__Instructions to follow__. The entries are to be returned exactly as written.

__Data extract__.
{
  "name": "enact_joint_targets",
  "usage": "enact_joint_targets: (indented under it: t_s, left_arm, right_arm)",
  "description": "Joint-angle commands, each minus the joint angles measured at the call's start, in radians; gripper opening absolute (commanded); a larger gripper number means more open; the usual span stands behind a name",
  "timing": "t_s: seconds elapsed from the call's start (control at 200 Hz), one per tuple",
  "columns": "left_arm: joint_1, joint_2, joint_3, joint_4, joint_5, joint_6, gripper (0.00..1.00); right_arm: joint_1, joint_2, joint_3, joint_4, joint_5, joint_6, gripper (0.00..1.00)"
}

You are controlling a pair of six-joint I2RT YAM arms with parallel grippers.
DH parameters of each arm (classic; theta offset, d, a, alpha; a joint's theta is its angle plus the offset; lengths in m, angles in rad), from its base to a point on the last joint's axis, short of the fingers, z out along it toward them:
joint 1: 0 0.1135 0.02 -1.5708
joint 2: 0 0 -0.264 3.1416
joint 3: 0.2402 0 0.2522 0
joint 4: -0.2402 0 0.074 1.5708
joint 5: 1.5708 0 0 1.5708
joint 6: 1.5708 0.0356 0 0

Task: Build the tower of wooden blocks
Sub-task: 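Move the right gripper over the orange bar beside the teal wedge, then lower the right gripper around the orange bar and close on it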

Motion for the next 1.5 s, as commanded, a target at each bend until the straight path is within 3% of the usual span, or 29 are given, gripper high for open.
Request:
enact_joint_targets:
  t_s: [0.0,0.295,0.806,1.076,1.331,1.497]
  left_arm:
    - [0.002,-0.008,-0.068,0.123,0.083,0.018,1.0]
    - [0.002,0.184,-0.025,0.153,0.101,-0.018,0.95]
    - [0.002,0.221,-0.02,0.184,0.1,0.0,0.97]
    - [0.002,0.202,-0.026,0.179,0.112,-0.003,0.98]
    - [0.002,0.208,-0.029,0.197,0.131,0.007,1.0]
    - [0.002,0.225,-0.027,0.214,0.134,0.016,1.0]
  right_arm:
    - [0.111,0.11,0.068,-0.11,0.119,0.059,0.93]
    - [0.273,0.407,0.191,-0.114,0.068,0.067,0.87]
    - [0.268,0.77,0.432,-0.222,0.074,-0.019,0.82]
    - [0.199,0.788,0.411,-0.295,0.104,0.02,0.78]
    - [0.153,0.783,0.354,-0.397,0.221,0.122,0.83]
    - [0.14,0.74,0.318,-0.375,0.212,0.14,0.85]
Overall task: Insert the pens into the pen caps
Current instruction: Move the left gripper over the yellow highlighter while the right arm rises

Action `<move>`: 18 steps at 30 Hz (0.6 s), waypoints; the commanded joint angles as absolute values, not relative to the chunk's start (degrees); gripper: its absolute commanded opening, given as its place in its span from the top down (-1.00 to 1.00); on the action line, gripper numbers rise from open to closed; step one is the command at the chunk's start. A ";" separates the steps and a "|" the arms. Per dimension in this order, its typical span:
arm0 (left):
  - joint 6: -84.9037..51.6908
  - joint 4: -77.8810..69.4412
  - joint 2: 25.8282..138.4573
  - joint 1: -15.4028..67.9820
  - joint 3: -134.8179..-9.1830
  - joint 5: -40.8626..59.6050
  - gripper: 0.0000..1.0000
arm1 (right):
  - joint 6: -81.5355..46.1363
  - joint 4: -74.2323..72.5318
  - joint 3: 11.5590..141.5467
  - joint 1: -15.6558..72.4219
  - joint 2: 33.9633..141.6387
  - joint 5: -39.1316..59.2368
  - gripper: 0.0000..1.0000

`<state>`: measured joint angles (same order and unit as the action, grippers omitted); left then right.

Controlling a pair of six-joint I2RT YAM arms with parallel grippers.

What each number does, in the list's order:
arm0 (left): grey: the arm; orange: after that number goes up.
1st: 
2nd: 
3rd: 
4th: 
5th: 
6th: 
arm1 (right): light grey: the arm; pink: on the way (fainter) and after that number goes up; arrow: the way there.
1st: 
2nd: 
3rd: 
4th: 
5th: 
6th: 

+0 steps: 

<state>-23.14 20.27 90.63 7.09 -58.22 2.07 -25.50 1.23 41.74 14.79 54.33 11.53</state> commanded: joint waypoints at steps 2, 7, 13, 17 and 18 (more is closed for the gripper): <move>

__Your solution__.
{
  "name": "enact_joint_targets",
  "usage": "enact_joint_targets: (indented under it: t_s, left_arm, right_arm)",
  "description": "Joint-angle commands, each minus the joint angles measured at the call's start, in radians; gripper opening absolute (commanded); a larger gripper number means more open; the usual span stands behind a name",
  "timing": "t_s: seconds elapsed from the call's start (control at 200 Hz), one per tuple",
  "columns": "left_arm: joint_1, joint_2, joint_3, joint_4, joint_5, joint_6, gripper (0.00..1.00); right_arm: joint_1, joint_2, joint_3, joint_4, joint_5, joint_6, gripper (0.00..1.00)"
}

You are controlling a pair of six-joint I2RT YAM arms with parallel grippers.
DH parameters of each arm (classic; theta offset, d, a, alpha; a joint's theta is its angle plus the offset; lengths in m, angles in rad), from its base to a point on the last joint's axis, short of the fingers, z out along it toward them:
joint 1: 0 0.1135 0.02 -1.5708
joint 2: 0 0 -0.264 3.1416
joint 3: 0.2402 0 0.2522 0
joint 4: -0.2402 0 0.074 1.5708
joint 5: 1.5708 0 0 1.5708
joint 6: 1.5708 0.0356 0 0

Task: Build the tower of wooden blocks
Sub-task: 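Move the right gripper over the orange bar beside the teal wedge, then lower the right gripper around the orange bar and close on it
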
Motion for the next 1.5 s, as commanded, a target at each bend until the straight path is within 3% of the usual span, or 29 are given, gripper high for open.
Request:
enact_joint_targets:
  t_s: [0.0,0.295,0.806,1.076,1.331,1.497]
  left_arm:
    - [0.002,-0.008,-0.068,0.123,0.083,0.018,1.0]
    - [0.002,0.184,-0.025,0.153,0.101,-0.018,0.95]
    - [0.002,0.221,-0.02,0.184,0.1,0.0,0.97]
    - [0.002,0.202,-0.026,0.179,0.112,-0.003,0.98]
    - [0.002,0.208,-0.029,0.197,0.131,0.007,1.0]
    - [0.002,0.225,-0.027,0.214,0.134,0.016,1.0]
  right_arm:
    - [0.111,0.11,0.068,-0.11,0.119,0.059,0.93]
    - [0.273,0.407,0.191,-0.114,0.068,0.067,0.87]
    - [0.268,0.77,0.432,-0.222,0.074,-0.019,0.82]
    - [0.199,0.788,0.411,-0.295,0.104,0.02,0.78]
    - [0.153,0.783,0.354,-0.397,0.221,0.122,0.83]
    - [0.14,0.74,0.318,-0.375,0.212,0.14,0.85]
Overall task: Insert the pens into the pen caps
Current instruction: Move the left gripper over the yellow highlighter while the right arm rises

Action `<move>`: 18 steps at 30 Hz (0.6 s), waypoints; the commanded joint angles as absolute values, not relative to the chunk's start (degrees); gripper: its absolute commanded opening, given as its place in its span from the top down (-1.00 to 1.00); on the action line, gripper numbers rise from open to closed; step one is the command at the chunk's start. A ";" separates the steps and a "|" the arms. Per dimension in this order, its typical span:
arm0 (left):
  - joint 6: -84.9037..51.6908
  - joint 4: -77.8810..69.4412
  - joint 2: 25.8282..138.4573
  - joint 1: -15.4028..67.9820
  - joint 3: -134.8179..-9.1830
  - joint 5: -40.8626..59.6050
  - gripper: 0.0000..1.0000
arm1 (right):
  - joint 6: -81.5355..46.1363
  - joint 4: -74.2323..72.5318
  - joint 3: 11.5590..141.5467
  - joint 1: -15.6558..72.4219
  - joint 2: 33.9633..141.6387
  - joint 5: -39.1316..59.2368
  - gripper: 0.0000..1.0000

`<state>`: measured joint angles (same order and unit as the action, grippers omitted); left then right.

Controlling a pair of six-joint I2RT YAM arms with parallel grippers.

What each number does, in the list's order:
arm0 (left): grey: the arm; orange: after that number goes up.
1st: 
2nd: 
3rd: 
4th: 
5th: 
6th: 
arm1 (right): light grey: the arm; pink: on the way (fainter) and after that number goes up; arrow: the way there.
1st: 
2nd: 
3rd: 
4th: 
5th: 
6th: 

+0 steps: 

<state>-23.14 20.27 90.63 7.09 -58.22 2.07 -25.50 1.23 41.74 14.79 54.33 11.53</state> commanded: joint waypoints at steps 2, 7, 13, 17 and 18 (more is closed for the gripper): <move>

The answer is finished.